PROBLEM DETAILS: The answer must consist of every line from the entries that holds the word "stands".

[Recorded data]
--- START ---

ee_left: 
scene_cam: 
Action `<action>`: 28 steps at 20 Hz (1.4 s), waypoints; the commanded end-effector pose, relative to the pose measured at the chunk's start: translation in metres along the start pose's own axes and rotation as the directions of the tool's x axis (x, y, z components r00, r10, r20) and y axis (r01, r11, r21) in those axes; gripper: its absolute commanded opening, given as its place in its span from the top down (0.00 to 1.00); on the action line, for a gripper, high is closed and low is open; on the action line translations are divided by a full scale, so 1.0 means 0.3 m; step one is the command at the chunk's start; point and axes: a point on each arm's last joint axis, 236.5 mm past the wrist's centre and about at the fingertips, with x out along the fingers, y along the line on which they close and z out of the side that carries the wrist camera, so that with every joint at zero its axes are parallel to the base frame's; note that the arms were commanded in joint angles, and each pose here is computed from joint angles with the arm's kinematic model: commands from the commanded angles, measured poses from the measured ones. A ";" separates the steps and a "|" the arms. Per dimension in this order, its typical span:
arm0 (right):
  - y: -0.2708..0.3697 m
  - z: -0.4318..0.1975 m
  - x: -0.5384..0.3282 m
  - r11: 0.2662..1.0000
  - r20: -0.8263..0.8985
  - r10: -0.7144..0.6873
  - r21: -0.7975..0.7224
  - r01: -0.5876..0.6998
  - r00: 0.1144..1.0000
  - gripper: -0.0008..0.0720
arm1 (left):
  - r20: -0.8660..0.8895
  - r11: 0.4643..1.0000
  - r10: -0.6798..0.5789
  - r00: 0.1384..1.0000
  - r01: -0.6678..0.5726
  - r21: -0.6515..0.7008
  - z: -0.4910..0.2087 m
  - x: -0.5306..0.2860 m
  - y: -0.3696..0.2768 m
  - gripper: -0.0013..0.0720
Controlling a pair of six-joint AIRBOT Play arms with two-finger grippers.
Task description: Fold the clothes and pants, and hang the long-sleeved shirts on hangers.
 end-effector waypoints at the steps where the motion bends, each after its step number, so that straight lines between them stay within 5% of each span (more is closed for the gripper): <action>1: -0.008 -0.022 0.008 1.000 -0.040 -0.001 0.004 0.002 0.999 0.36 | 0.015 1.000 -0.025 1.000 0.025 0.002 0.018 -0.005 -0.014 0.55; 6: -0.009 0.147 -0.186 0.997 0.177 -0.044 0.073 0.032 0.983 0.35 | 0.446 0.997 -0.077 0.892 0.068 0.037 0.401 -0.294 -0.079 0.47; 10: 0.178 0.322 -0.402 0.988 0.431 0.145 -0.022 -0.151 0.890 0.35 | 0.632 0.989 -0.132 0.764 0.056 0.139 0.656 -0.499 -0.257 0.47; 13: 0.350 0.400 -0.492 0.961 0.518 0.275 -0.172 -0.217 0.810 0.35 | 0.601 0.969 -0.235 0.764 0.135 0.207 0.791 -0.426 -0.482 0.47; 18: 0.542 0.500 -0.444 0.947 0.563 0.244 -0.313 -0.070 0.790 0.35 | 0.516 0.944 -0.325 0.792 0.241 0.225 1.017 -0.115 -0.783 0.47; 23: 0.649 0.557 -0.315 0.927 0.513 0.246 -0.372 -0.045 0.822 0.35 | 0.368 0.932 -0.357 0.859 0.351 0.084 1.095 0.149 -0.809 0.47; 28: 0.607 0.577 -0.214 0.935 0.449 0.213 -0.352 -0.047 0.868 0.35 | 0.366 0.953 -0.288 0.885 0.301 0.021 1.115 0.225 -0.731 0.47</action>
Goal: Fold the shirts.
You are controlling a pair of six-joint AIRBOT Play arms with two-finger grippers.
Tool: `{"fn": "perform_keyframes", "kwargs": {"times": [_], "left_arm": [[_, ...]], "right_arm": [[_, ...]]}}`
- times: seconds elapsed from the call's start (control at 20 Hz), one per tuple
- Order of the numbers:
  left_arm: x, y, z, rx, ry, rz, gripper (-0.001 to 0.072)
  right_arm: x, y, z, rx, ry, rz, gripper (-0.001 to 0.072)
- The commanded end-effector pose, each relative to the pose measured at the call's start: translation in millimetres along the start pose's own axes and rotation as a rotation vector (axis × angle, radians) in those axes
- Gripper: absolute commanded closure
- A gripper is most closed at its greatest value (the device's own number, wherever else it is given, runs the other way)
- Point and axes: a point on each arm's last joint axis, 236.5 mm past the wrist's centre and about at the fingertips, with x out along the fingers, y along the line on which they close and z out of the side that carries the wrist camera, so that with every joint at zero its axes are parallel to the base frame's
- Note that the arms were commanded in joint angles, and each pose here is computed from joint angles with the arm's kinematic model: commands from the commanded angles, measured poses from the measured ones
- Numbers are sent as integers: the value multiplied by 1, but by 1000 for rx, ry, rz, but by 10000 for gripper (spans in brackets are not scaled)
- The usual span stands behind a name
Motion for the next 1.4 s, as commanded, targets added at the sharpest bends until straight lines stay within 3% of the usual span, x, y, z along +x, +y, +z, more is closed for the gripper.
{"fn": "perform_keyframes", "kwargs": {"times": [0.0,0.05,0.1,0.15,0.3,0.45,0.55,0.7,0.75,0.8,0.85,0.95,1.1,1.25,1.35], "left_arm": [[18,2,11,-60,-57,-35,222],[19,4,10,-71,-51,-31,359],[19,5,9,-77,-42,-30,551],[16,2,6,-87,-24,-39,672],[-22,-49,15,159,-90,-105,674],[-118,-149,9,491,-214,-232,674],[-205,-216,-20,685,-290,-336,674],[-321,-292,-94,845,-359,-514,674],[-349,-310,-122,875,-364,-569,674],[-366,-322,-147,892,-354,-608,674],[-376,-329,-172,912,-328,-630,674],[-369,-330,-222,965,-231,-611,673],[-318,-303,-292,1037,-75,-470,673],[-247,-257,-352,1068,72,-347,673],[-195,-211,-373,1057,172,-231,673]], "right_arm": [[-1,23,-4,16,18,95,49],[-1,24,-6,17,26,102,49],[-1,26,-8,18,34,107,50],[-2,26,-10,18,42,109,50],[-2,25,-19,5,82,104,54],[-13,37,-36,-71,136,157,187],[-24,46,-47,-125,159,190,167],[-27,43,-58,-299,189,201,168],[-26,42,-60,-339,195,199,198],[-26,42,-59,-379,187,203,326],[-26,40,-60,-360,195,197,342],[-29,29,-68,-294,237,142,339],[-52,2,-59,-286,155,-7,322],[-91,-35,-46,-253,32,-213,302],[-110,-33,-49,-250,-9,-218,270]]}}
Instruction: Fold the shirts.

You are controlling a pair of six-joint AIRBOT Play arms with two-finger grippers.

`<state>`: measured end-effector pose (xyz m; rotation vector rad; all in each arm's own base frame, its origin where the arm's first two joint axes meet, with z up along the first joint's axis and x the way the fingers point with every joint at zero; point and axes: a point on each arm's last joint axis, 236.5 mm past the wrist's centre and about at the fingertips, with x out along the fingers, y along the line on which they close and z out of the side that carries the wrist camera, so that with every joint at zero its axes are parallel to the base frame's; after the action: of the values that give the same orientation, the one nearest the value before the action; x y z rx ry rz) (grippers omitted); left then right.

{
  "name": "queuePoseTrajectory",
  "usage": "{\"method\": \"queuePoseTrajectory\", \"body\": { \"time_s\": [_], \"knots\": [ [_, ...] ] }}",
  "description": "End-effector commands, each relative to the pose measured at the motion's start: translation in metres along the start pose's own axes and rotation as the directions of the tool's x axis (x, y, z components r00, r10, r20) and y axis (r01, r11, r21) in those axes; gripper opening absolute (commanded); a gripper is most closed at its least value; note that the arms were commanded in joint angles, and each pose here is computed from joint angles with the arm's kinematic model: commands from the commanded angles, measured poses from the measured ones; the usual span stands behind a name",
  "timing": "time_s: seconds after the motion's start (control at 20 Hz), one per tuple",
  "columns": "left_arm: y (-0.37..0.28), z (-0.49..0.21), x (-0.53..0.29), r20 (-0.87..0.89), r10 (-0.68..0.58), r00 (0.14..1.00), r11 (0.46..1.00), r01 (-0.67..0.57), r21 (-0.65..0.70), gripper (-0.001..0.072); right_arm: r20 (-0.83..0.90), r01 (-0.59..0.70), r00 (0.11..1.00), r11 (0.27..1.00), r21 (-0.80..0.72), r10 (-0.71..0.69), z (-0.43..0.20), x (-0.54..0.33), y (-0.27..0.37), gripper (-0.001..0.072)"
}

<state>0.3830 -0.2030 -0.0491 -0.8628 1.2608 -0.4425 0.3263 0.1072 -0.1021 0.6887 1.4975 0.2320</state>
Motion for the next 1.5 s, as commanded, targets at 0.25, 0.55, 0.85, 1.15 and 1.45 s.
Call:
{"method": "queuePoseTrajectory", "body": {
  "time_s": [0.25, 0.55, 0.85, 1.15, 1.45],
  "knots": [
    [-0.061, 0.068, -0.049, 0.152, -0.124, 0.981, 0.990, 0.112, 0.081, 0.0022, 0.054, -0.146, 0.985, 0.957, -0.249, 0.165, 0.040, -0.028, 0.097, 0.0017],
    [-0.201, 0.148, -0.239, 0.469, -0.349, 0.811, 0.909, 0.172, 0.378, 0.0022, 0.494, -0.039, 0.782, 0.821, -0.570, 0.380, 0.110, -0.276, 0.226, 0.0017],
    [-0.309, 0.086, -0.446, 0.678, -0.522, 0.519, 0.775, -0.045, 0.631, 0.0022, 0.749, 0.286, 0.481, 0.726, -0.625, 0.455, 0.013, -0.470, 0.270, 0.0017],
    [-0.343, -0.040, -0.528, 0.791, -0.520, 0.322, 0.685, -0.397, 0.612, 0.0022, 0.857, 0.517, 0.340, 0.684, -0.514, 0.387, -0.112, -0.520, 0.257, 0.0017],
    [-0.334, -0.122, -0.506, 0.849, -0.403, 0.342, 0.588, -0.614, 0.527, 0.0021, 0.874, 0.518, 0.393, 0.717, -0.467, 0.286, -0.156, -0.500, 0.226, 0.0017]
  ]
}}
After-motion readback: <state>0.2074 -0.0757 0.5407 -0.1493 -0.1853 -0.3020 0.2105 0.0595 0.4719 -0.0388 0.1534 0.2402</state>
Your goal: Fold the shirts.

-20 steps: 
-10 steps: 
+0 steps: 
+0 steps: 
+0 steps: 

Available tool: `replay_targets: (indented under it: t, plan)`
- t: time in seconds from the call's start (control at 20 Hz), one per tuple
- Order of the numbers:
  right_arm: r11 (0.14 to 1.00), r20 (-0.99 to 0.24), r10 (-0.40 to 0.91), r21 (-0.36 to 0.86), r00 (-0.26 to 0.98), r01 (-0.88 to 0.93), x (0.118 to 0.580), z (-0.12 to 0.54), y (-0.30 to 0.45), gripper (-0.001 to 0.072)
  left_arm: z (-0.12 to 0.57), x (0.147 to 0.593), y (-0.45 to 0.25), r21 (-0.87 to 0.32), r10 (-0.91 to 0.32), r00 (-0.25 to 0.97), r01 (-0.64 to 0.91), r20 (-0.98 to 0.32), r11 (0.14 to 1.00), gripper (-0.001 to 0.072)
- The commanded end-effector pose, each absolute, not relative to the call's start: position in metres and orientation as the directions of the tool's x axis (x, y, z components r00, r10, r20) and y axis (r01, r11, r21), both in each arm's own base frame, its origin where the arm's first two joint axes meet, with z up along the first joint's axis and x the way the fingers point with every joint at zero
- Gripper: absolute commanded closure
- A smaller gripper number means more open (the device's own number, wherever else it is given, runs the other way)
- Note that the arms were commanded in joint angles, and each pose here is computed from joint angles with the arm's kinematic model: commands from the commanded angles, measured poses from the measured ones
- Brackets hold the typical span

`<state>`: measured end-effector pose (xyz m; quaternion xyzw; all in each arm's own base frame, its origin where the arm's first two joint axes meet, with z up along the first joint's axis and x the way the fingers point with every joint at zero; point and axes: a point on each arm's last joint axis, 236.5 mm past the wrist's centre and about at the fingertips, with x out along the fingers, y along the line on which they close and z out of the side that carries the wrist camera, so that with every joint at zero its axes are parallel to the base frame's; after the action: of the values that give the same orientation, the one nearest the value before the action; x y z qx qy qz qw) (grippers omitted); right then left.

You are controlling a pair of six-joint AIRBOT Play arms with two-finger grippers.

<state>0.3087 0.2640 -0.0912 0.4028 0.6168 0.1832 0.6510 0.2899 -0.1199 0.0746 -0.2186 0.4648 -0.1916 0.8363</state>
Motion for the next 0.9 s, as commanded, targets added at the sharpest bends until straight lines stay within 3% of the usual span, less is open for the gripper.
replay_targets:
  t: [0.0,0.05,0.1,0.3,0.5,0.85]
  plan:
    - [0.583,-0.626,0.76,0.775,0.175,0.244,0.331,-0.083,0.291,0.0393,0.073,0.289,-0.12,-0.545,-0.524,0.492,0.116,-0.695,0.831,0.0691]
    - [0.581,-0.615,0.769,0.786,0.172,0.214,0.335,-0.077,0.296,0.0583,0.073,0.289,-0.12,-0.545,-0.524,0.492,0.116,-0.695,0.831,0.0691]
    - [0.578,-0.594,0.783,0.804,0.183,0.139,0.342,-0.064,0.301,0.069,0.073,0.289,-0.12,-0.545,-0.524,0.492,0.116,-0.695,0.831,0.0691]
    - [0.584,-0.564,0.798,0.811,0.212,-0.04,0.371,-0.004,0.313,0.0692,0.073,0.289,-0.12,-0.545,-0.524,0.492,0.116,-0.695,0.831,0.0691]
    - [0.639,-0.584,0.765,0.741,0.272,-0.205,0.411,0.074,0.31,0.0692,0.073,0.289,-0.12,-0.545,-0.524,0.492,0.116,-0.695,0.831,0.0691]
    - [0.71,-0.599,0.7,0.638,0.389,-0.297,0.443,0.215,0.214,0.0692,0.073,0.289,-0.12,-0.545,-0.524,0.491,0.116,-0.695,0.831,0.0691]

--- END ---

YOUR RESPONSE:
- The usual span stands behind a name
  "description": "End-effector commands, each relative to the pose measured at the motion's start: translation in metres along the start pose's own axes and rotation as the directions of the tool's x axis (x, y, z components r00, r10, r20) and y axis (r01, r11, r21) in those axes; gripper opening absolute (commanded); a gripper is most closed at its least value; note that the arms were commanded in joint angles, and each pose here is computed from joint angles with the arm's kinematic model: commands from the commanded angles, measured poses from the measured ones; the usual span stands behind a name",

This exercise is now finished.